The rest of this paper is organized as follows. In Section 2, we briefly describe the background of Kyber. In Section 3, our proposed efficient scheduling and high-speed architecture are presented. In Section 4, we discuss the experimental results. Finally, Section 5 draws the conclusions.

2. Preliminaries

Learning with Errors (LWE) is a cryptographic problem based on the hardness of the Closest Vector Problem in lattice theory. It is formulated as follows: given a public matrix $\mathit{A} \in {\mathbb{Z}}_q^{k\times k}$ and a noisy vector $\mathit{t}=\mathit{A}\mathit{s}+\mathit{e} \in {\mathbb{Z}}_q^k$, recover the secret vector $\mathit{s} \in {\mathbb{Z}}_q^k$. The error vector $\mathit{e} \in {\mathbb{Z}}_q^k$ consists of small random entries.

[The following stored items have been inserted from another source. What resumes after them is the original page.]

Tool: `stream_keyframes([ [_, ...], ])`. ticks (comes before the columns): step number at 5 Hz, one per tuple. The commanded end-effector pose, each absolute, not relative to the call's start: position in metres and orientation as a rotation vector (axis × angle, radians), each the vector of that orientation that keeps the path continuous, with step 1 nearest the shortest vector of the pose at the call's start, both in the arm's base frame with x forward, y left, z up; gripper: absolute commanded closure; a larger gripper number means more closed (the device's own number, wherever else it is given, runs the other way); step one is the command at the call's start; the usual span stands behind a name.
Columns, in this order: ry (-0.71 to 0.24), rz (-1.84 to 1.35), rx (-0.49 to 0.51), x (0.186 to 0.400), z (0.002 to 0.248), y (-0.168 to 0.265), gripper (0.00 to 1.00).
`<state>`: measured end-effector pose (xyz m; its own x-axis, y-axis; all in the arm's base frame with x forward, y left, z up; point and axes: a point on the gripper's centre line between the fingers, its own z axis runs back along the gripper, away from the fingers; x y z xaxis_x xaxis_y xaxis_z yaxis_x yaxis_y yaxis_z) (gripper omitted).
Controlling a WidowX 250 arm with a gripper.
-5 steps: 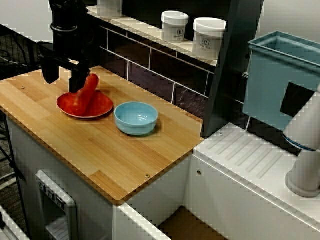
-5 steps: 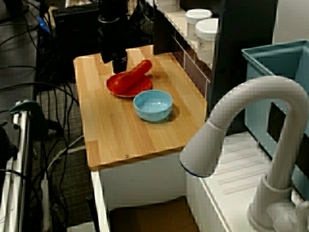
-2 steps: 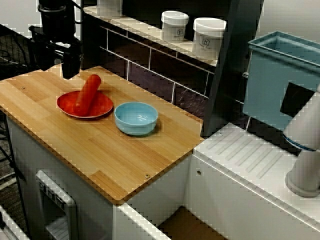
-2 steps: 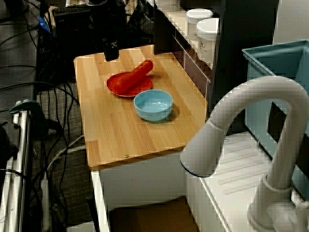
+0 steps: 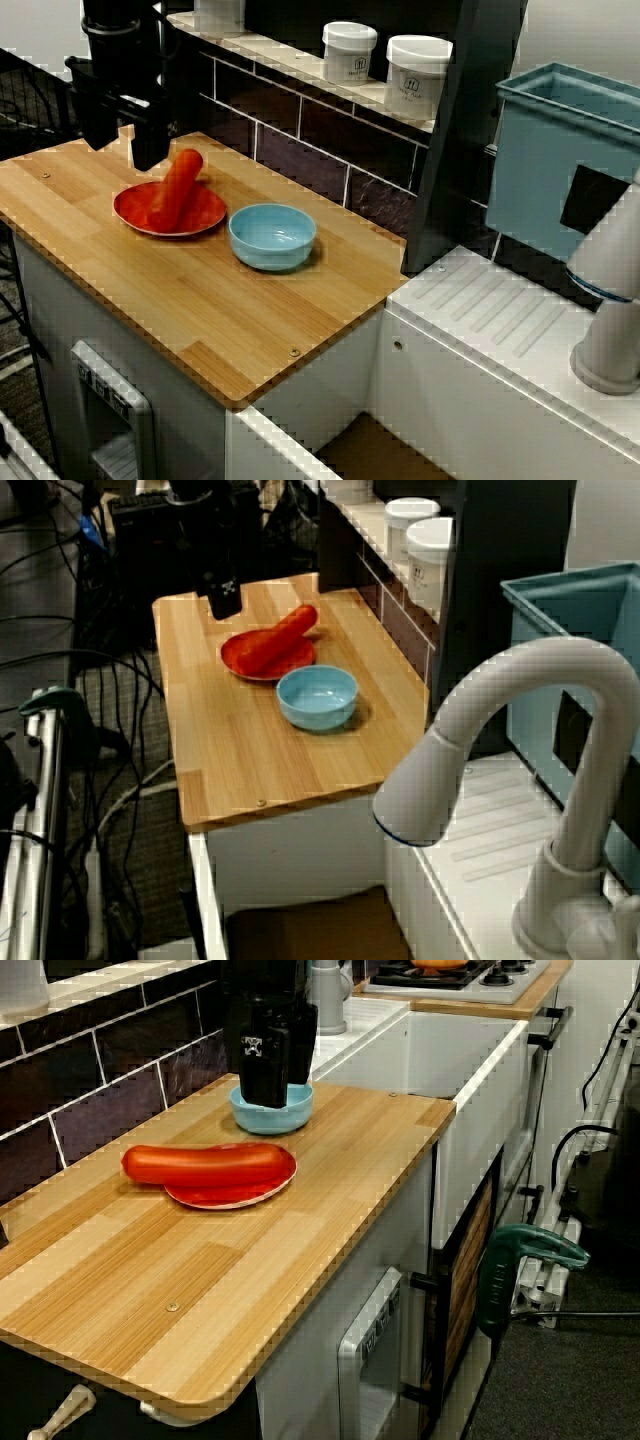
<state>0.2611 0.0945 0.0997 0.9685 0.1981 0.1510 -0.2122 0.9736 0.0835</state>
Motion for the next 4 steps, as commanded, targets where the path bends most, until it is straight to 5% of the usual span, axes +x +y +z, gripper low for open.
stream_keyframes([
  [1, -0.175, 0.214, 0.087, 0.269, 0.109, 0.078, 0.00],
  [4, -0.166, 0.218, 0.067, 0.289, 0.096, 0.045, 0.00],
])
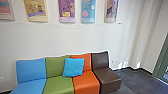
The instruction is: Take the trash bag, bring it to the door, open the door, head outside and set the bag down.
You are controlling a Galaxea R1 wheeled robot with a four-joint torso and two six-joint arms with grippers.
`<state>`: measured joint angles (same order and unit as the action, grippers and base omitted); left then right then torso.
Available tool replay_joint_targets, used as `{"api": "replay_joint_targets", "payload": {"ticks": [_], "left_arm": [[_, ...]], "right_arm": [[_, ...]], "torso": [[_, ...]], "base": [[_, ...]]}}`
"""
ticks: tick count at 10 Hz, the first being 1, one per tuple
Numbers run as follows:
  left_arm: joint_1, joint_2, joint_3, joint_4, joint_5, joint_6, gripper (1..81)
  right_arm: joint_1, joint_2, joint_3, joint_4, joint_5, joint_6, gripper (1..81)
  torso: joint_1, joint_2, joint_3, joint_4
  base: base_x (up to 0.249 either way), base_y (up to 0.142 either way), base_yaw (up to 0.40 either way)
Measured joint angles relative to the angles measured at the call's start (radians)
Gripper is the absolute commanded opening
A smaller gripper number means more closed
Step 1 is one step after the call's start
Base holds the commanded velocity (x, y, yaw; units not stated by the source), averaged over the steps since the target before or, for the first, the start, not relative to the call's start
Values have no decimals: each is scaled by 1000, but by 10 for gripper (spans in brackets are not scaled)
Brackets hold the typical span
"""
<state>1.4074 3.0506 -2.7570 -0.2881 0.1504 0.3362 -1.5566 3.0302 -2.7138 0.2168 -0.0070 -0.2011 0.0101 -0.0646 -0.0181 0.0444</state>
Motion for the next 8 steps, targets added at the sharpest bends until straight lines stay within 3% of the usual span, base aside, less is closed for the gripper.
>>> {"api": "replay_joint_targets", "payload": {"ticks": [2, 3, 8], "left_arm": [[-4, 0, 0, 0, 2, 0, 10], [-7, 3, 0, 0, 2, 0, 10], [-4, 6, 0, 0, 2, 0, 10]], "right_arm": [[-2, 0, 0, 0, -1, 0, 811], [-4, 0, 0, 0, -1, 0, 811], [-3, 0, 0, 0, -1, 0, 811]], "torso": [[0, 0, 0, -42], [0, 0, 0, -47], [0, 0, 1, -46]], "base": [[0, 0, -284], [0, 0, -284], [0, 0, -284]]}}
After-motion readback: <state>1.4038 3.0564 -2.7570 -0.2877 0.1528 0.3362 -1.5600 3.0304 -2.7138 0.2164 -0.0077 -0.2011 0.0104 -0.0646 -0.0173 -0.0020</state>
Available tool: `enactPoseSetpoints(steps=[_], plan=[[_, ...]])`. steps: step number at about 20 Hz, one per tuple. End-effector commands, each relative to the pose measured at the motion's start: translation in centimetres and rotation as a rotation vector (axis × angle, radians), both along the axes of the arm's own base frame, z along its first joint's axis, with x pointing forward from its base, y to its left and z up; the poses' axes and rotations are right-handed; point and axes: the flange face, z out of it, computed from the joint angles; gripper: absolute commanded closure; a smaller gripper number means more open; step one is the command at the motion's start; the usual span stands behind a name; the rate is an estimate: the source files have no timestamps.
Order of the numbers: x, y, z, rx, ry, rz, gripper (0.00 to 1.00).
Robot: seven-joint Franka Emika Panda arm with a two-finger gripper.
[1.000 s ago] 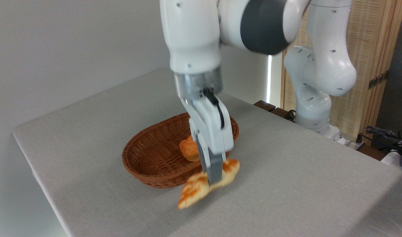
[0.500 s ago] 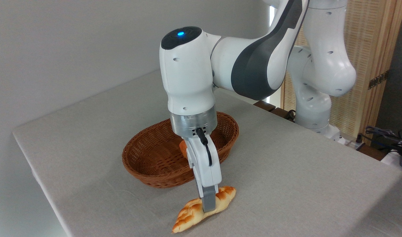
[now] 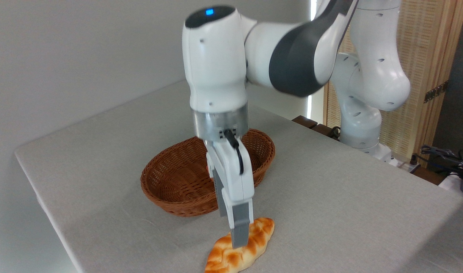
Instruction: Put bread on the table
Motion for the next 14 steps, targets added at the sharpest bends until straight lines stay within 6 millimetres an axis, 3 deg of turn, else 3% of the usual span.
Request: enactPoseSetpoints(steps=[1,4,6,9,11,14], plan=[[-0.1,0.3,5.8,-0.068,0.026,0.08,0.0],[-0.2,-1.6,10.4,-0.153,0.06,0.307,0.0],[-0.3,-4.7,12.8,-0.165,0.068,0.402,0.0],[-0.4,-11.2,13.6,-0.141,0.083,0.42,0.0],[-0.5,-13.1,13.6,-0.139,0.083,0.423,0.0],[-0.6,-14.5,13.5,-0.119,0.08,0.396,0.0]])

The presence of $\mathit{e}$ makes the problem computationally intractable and forms the security foundation for many lattice-based schemes.

Kyber adopts a structured variant called Module Learning with Errors (MLWE) [20], which generalizes LWE to polynomial rings. In MLWE, the matrix $\mathit{A}$ and vectors $\mathit{s}$, $\mathit{e}$, and $\mathit{t}$ have the same dimensions as in LWE, but their entries are polynomials with coefficients in a finite field, rather than individual integers. The problem is defined as:

$$MLW{E}_{\mathit{A}}(\mathit{s},\mathit{e})=\mathit{t}=\mathit{A}·\mathit{s}+\mathit{e}.$$

(1)

To accelerate polynomial multiplication in MLWE-based schemes such as Kyber, the Number Theoretic Transform (NTT) is used. As a finite-field analog of the Discrete Fourier Transform, the NTT converts polynomials from the coefficient domain to a form that allows efficient element-wise (point-wise) multiplication. The result is then transformed back using the inverse NTT (INTT).

2.1. Symbol Definition

The integer polynomials ring modulo $X^n$ + 1 is defined as $R_q={\mathbb{Z}}_q\left[X\right]/\left(X^n+1\right)$ in which n = 256 is the dimension and q = 3329 is the prime modulus. Thus, the polynomial $F\in R_q$ can be defined as $F={\sum }_{i=0}^{n-1}{f}_i{X}^i$ where $f_i\in {\mathbb{Z}}_q$ for all i.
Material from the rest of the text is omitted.